Read the listing below and copy out each line where the word "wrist" occurs.

_Dataset excerpt_.
******

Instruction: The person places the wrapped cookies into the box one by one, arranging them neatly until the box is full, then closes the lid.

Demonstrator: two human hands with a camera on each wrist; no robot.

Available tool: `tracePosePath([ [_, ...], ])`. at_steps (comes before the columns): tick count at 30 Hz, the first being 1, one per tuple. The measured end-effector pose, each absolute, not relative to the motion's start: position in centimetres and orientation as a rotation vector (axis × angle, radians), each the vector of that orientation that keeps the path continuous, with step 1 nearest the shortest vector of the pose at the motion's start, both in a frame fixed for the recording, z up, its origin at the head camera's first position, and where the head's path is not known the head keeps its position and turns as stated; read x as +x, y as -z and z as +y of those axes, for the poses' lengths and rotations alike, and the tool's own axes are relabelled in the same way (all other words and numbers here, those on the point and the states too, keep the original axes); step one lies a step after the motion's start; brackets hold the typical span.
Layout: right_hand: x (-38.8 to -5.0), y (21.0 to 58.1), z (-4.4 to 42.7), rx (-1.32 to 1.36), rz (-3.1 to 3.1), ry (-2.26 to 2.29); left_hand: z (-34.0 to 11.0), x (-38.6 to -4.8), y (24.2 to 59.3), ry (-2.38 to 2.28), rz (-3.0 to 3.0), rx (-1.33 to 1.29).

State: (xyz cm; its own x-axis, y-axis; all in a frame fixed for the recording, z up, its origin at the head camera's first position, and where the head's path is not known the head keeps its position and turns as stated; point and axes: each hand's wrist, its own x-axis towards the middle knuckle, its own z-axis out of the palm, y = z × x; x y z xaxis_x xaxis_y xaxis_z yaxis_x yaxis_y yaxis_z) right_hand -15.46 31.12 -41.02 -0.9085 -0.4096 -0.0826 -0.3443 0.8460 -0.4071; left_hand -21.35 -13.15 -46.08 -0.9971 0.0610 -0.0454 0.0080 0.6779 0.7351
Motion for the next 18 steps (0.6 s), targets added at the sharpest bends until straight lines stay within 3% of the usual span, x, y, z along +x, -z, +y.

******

_Solution for this problem_.
Demonstrator: two human hands with a camera on each wrist; no robot.
State: (xyz cm; its own x-axis, y-axis; all in a frame fixed for the recording, z up, its origin at the head camera's first position, and where the head's path is not known the head keeps its position and turns as stated; point and axes: each hand's wrist, its own x-axis towards the middle knuckle, its own z-axis out of the palm, y = z × x; x y z xaxis_x xaxis_y xaxis_z yaxis_x yaxis_y yaxis_z) right_hand -15.46 31.12 -41.02 -0.9085 -0.4096 -0.0826 -0.3443 0.8460 -0.4071; left_hand -21.35 -13.15 -46.08 -0.9971 0.0610 -0.0454 0.0080 0.6779 0.7351

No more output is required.